Thanks for the comments.

On 2019/01/12 17:49, David Rowley wrote:
> On Sat, 12 Jan 2019 at 02:00, Amit Langote
> <Langote_Amit_f8(at)lab(dot)ntt(dot)co(dot)jp> wrote:
>> That's an oversight. Fixed by making add_child_rel_equivalences do this:
>>
>> + cur_ec->ec_relids = bms_difference(cur_ec->ec_relids,
>> + parent_rel->relids);
>> + cur_ec->ec_relids = bms_add_members(cur_ec->ec_relids,
>> + child_rel->relids);
>>
>>>
>>> UPDATE: I see you're likely leaving this alone since you're only doing
>>> a shallow copy of the eclasses in
>>> adjust_inherited_target_child_root(). It seems like a pretty bad idea
>>> to do a shallow copy there.
>>
>> So, you're talking about this code:
>>
>> /*
>> * Child root should get its own copy of ECs, because they'll be modified
>> * to replace parent EC expressions by child expressions in
>> * add_child_rel_equivalences.
>> */
>> subroot->eq_classes = NIL;
>> foreach(lc, root->eq_classes)
>> {
>> EquivalenceClass *ec = lfirst(lc);
>> EquivalenceClass *new_ec = makeNode(EquivalenceClass);
>>
>> memcpy(new_ec, ec, sizeof(EquivalenceClass));
>> new_ec->ec_members = list_copy(ec->ec_members);
>> subroot->eq_classes = lappend(subroot->eq_classes, new_ec);
>> }
>>
>> Can you say what you think is wrong with this way of making a copy of the ECs?
>
> If you shallow copy with memcpy(new_ec, ec,
> sizeof(EquivalenceClass));, then fields such as ec_relids will just
> point to the same memory as the parent PlannerInfo's
> EquivalenceClasses, so when you do your adjustment (as above) on the
> child eclasses, you'll modify memory belonging to the parent. I'd
> assume you'd not want to do that since you need to keep the parent
> intact at least to make copies for other child rels. You'd have
> gotten away with it before since you performed a list_copy() and only
> were deleting the parent's EMs with list_delete_cell() which was
> modifying the copy, not the original list. Since you were missing the
> alteration to ec_relids, then you might not have seen issues with the
> shallow copy, but now that you are changing that field, are you not
> modifying the ec_relids field that still set in the parent's
> PlannerInfo?

Yep. add_eq_member, when adding the child member to the child's copy of
EC, will end up modifying ec_relids that it shares with the parent's copy,
because it uses bms_add_member which modifies the input bitmapset in-place.
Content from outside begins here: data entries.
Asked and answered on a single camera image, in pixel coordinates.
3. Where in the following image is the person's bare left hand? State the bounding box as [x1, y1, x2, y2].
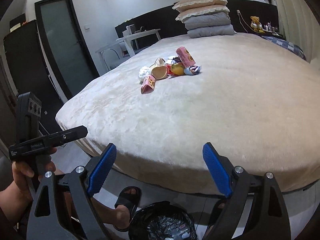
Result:
[11, 146, 58, 205]

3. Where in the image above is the beige lace pillow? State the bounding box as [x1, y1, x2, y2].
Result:
[175, 4, 229, 22]
[172, 0, 228, 12]

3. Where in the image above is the top beige lace pillow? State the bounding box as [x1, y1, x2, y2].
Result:
[172, 0, 228, 12]

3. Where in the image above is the red yellow snack packet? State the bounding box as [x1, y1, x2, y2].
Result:
[166, 63, 185, 76]

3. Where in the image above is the pink snack box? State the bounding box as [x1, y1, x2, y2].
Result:
[176, 47, 196, 68]
[140, 75, 155, 94]

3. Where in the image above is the black sandal left foot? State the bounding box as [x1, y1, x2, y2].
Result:
[114, 186, 142, 232]

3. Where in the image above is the upper grey folded quilt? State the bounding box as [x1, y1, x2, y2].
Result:
[183, 12, 231, 30]

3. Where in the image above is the blue checkered cloth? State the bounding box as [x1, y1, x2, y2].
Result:
[261, 36, 306, 61]

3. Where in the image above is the lower grey folded quilt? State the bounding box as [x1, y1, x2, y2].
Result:
[187, 24, 235, 38]

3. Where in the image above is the black frosted glass door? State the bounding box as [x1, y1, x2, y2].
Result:
[35, 0, 99, 99]

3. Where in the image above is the black wardrobe cabinet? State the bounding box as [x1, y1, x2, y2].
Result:
[3, 20, 63, 134]

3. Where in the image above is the cream window curtain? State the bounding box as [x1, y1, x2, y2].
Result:
[276, 0, 319, 67]

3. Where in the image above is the brown teddy bear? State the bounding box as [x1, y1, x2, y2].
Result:
[251, 16, 263, 32]

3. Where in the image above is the white side table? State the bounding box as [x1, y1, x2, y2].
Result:
[95, 29, 161, 72]

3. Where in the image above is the grey folded quilt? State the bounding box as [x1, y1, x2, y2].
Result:
[183, 12, 231, 30]
[187, 24, 235, 38]

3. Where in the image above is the black headboard panel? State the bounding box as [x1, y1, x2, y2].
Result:
[115, 0, 279, 38]

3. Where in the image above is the colourful cartoon plastic wrapper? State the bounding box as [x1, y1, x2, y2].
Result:
[184, 65, 201, 75]

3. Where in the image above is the beige paper bag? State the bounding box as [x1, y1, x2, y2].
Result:
[150, 57, 168, 80]

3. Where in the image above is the black lined trash bin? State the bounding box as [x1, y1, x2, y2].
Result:
[128, 201, 197, 239]

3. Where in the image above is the white plastic bag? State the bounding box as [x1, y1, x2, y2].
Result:
[138, 66, 151, 83]

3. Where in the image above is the white charger cable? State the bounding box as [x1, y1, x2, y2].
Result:
[236, 10, 252, 33]

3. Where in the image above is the person's left forearm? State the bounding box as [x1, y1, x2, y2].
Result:
[0, 184, 36, 240]

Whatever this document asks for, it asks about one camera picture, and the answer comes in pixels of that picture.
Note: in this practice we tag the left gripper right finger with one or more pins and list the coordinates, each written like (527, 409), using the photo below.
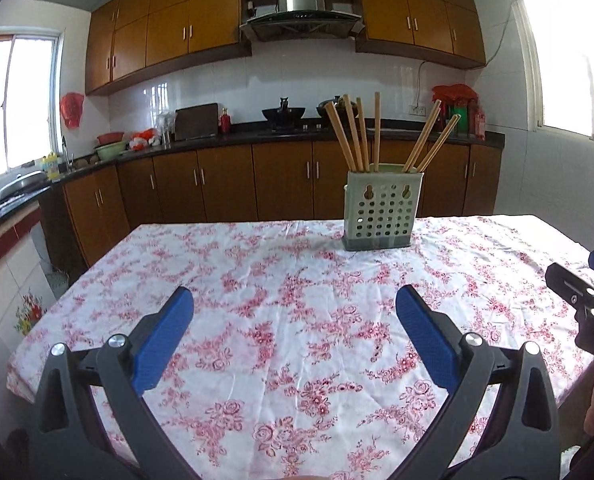
(521, 437)

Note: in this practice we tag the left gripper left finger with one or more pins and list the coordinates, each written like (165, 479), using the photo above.
(67, 439)

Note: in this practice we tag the wooden chopstick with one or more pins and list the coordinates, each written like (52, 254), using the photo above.
(377, 131)
(455, 119)
(363, 137)
(354, 133)
(422, 139)
(340, 135)

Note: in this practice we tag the lower wooden kitchen cabinets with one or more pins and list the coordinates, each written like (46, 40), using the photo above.
(83, 218)

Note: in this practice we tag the wooden kitchen cabinets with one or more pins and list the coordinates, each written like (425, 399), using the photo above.
(134, 40)
(83, 218)

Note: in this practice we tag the black kitchen countertop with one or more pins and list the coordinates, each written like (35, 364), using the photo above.
(227, 140)

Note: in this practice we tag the upper wooden kitchen cabinets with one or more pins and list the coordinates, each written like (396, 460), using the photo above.
(134, 40)

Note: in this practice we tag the floral red white tablecloth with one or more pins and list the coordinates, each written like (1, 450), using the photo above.
(295, 361)

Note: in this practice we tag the green perforated utensil holder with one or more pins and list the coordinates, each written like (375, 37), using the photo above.
(380, 208)

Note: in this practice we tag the red bag condiment bottles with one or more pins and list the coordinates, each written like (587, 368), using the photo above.
(460, 99)

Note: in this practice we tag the window right side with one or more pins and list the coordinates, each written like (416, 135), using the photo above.
(560, 44)

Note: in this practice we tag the window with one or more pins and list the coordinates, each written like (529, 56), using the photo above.
(28, 88)
(560, 44)

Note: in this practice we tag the yellow detergent bottle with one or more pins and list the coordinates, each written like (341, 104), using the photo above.
(50, 165)

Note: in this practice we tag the green and red basins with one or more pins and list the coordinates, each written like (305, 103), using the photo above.
(110, 145)

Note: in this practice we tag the red white plastic bag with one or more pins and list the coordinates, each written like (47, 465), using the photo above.
(144, 139)

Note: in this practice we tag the red hanging plastic bag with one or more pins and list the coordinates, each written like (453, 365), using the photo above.
(71, 108)

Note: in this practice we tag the dark cutting board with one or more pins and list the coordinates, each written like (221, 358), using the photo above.
(196, 122)

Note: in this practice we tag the red bottle on counter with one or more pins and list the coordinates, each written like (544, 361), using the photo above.
(224, 121)

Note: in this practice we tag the black wok left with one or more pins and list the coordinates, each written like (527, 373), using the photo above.
(284, 114)

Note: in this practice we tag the window left side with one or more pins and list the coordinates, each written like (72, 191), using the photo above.
(28, 88)

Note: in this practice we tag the steel range hood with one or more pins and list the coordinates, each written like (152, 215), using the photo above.
(275, 20)
> In this instance, you've sidestepped that issue by using
> bms_difference() which creates a copy of the Bitmapset and modifies
> that. I think you'd probably see issues if you tried to use
> bms_del_members(). I think not doing the deep copy is going to give
> other people making changes in this are a hard time in the future.

I thought of inventing a _copyEquivalenceClass but noticed this in
_copyPathKey:

/* EquivalenceClasses are never moved, so just shallow-copy the pointer */
COPY_SCALAR_FIELD(pk_eclass);

I think that won't be a problem in our case, because this comment seems to
be talking about identical copies of a given EC. In our case, we're
talking about making copies that are essentially different because of
parent-to-child translation. However, providing a function in copyfuncs.c
to copy ECs would make it sound like making identical copies of ECs is OK
(which it apparently isn't), so I added the copying code in the place
where the patch wants to use it. The new code takes care to make copies
of all the fields that might change, not just ec_members.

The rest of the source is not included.